• **EXERCISE**: Copy the data verbatim and leave out every picture.

• **SOURCE DATA**:

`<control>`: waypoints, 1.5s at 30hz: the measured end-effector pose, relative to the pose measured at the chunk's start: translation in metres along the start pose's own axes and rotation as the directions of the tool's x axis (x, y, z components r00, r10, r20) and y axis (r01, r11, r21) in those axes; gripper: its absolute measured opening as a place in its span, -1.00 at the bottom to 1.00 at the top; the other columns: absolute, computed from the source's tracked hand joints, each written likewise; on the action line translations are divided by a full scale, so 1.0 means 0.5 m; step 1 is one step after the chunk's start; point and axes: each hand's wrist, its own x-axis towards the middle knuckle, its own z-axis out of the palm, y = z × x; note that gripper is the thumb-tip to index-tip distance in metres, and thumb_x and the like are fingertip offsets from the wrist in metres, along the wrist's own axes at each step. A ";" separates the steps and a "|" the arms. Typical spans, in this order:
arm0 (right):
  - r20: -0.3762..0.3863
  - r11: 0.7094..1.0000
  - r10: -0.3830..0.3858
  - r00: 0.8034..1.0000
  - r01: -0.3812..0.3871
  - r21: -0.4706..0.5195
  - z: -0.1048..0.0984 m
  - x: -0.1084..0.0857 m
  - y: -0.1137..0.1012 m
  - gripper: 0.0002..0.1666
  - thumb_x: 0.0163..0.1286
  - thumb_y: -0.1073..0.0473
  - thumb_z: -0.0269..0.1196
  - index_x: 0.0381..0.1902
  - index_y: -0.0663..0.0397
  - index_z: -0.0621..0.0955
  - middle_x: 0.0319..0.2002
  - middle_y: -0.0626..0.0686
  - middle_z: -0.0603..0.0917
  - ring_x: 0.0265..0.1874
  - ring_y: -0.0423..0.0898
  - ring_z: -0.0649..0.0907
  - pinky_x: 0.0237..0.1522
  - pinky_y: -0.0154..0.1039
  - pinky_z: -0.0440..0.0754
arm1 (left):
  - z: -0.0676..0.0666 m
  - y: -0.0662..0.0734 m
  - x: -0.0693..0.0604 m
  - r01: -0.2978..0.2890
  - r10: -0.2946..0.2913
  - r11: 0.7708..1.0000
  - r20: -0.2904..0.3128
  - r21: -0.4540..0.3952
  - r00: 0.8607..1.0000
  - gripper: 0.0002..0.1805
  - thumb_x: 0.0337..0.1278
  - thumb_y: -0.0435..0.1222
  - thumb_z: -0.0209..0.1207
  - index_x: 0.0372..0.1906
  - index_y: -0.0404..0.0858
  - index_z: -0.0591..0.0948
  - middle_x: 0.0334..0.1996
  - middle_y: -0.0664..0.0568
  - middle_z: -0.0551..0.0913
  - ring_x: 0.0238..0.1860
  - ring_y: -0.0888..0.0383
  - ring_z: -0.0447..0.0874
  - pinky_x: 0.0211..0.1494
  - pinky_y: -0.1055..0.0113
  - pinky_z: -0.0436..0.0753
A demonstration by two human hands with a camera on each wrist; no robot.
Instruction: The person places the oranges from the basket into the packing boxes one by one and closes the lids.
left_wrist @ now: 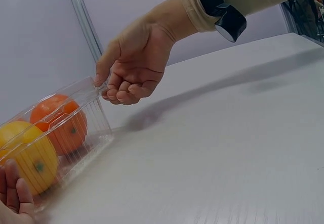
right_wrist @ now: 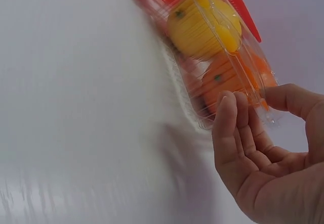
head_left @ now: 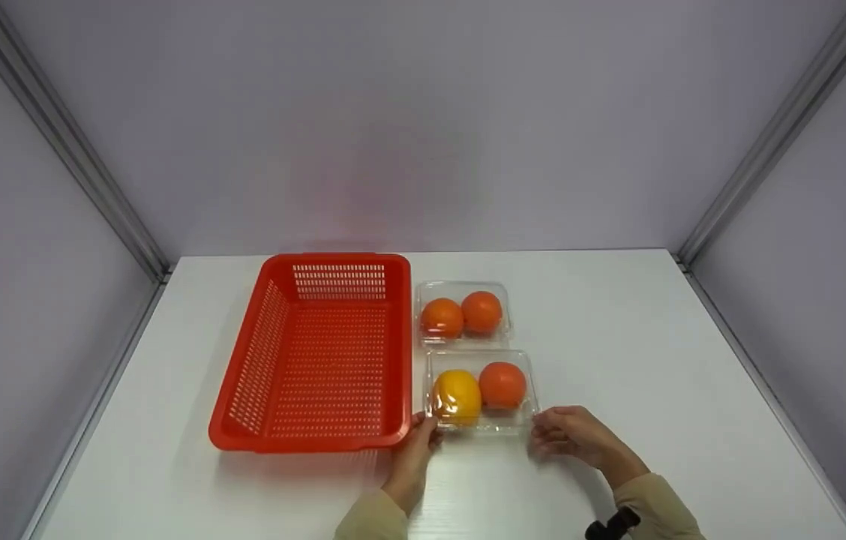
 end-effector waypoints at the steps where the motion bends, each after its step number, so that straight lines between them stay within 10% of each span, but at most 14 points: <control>1: 0.001 1.000 0.001 1.000 -0.001 0.013 0.000 0.000 0.001 -0.74 0.38 0.12 0.13 -0.21 0.19 0.65 -0.43 -0.13 0.70 -0.39 -0.25 0.68 -0.27 -0.37 0.70 | 0.000 0.001 0.000 -0.003 0.003 1.000 -0.001 -0.002 1.000 -0.93 0.20 -0.33 0.16 -0.28 -0.24 0.50 -0.45 0.13 0.57 -0.37 0.22 0.52 -0.19 0.40 0.54; 35: -0.030 0.995 -0.026 0.999 0.028 0.091 0.012 0.002 0.002 -0.85 0.37 0.17 0.18 -0.26 0.16 0.59 -0.43 -0.12 0.69 -0.39 -0.24 0.72 -0.22 -0.35 0.72 | 0.005 -0.001 0.002 -0.016 0.016 1.000 -0.027 0.000 0.999 -0.92 0.20 -0.36 0.13 -0.26 -0.30 0.52 -0.42 0.10 0.59 -0.33 0.20 0.54 -0.12 0.36 0.59; 45: -0.050 0.995 -0.024 0.998 0.029 0.100 0.033 0.013 -0.007 -0.80 0.35 0.17 0.20 -0.25 0.23 0.58 -0.43 -0.09 0.68 -0.38 -0.22 0.71 -0.22 -0.34 0.73 | 0.031 -0.005 -0.001 -0.120 0.128 0.991 -0.187 0.052 0.974 -0.91 0.26 -0.30 0.06 -0.36 -0.20 0.44 -0.45 0.09 0.42 -0.35 0.17 0.39 -0.18 0.32 0.46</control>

• **OUTPUT FOR THIS EXERCISE**:
`<control>`: waypoints, 1.5s at 30hz: the measured end-effector pose, relative to the pose measured at the chunk's start: translation in metres along the start pose's own axes and rotation as the directions of the tool's x axis (x, y, z components r00, r10, r20) and y axis (r01, r11, r21) in those axes; gripper: its absolute measured opening as a place in its span, -1.00 at the bottom to 1.00 at the top; the other columns: absolute, computed from the source's tracked hand joints, each written likewise; on the action line translations are divided by a full scale, so 1.0 means 0.5 m; step 1 is one step after the chunk's start; point and axes: each hand's wrist, its own x-axis towards the middle knuckle, its own z-axis out of the palm, y = z × x; note that gripper is the thumb-tip to index-tip distance in metres, and thumb_x and the like are fingertip offsets from the wrist in metres, along the wrist's own axes at each step. A ";" separates the steps and a "|" the arms. Typical spans, in this order:
arm0 (right):
  - r20: -0.3762..0.3863
  - r11: 0.7094..1.0000
  - r10: -0.3830..0.3858
  - r00: 0.8034..1.0000
  - r01: -0.3812..0.3871
  - r21: -0.4706..0.5195
  - z: -0.1048..0.0984 m
  - x: -0.1084..0.0857 m
  - y: -0.1137..0.1012 m
  - gripper: 0.0002..0.1666
  - thumb_x: 0.0163..0.1286
  - thumb_y: -0.1073..0.0473
  - thumb_z: -0.0269..0.1196
  - index_x: 0.0381..0.1902
  - index_y: -0.0663..0.0397
  - index_z: -0.0621..0.0955
  - middle_x: 0.0319..0.2002
  - middle_y: -0.0626..0.0686
  - middle_z: -0.0603..0.0917
  - ring_x: 0.0265..0.1874
  - ring_y: -0.0423..0.0898
  - ring_z: -0.0649..0.0907
  - pinky_x: 0.0237..0.1522
  - pinky_y: -0.0154..0.1039
  - pinky_z: -0.0440..0.0754
arm1 (left):
  - z: -0.0676..0.0666 m
  - y: -0.0662..0.0734 m
  - x: -0.0693..0.0604 m
  - r01: -0.2978..0.2890
  - r10: -0.2946..0.2913
  - r11: 0.7708..1.0000
  - r20: -0.2904..0.3128
  - r21: -0.4540..0.3952
  - r00: 0.8607..1.0000
  - gripper: 0.0002..0.1805
  - thumb_x: 0.0337..0.1278
  - thumb_y: -0.0435..0.1222
  - thumb_z: -0.0209..0.1207
  - index_x: 0.0372..0.1906
  - index_y: -0.0404..0.0858
  - index_z: -0.0591..0.0948
  - middle_x: 0.0334..0.1996
  - middle_y: -0.0664..0.0568
  - middle_z: -0.0551..0.0913
  - ring_x: 0.0238..0.1860
  - ring_y: -0.0888..0.0383
  - ring_z: -0.0447..0.0874
  - pinky_x: 0.0211..0.1494
  - pinky_y: -0.1055..0.0113
  - pinky_z: -0.0436..0.0753
A demonstration by two human hands with a camera on each wrist; no robot.
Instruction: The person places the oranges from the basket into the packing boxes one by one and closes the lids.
left_wrist @ now: 
right_wrist @ now: 
head_left @ now: 
 end-effector waypoints at the steps where the motion bends, each after its step number, so that straight lines between them stay within 10% of each span, but at most 14 points: <control>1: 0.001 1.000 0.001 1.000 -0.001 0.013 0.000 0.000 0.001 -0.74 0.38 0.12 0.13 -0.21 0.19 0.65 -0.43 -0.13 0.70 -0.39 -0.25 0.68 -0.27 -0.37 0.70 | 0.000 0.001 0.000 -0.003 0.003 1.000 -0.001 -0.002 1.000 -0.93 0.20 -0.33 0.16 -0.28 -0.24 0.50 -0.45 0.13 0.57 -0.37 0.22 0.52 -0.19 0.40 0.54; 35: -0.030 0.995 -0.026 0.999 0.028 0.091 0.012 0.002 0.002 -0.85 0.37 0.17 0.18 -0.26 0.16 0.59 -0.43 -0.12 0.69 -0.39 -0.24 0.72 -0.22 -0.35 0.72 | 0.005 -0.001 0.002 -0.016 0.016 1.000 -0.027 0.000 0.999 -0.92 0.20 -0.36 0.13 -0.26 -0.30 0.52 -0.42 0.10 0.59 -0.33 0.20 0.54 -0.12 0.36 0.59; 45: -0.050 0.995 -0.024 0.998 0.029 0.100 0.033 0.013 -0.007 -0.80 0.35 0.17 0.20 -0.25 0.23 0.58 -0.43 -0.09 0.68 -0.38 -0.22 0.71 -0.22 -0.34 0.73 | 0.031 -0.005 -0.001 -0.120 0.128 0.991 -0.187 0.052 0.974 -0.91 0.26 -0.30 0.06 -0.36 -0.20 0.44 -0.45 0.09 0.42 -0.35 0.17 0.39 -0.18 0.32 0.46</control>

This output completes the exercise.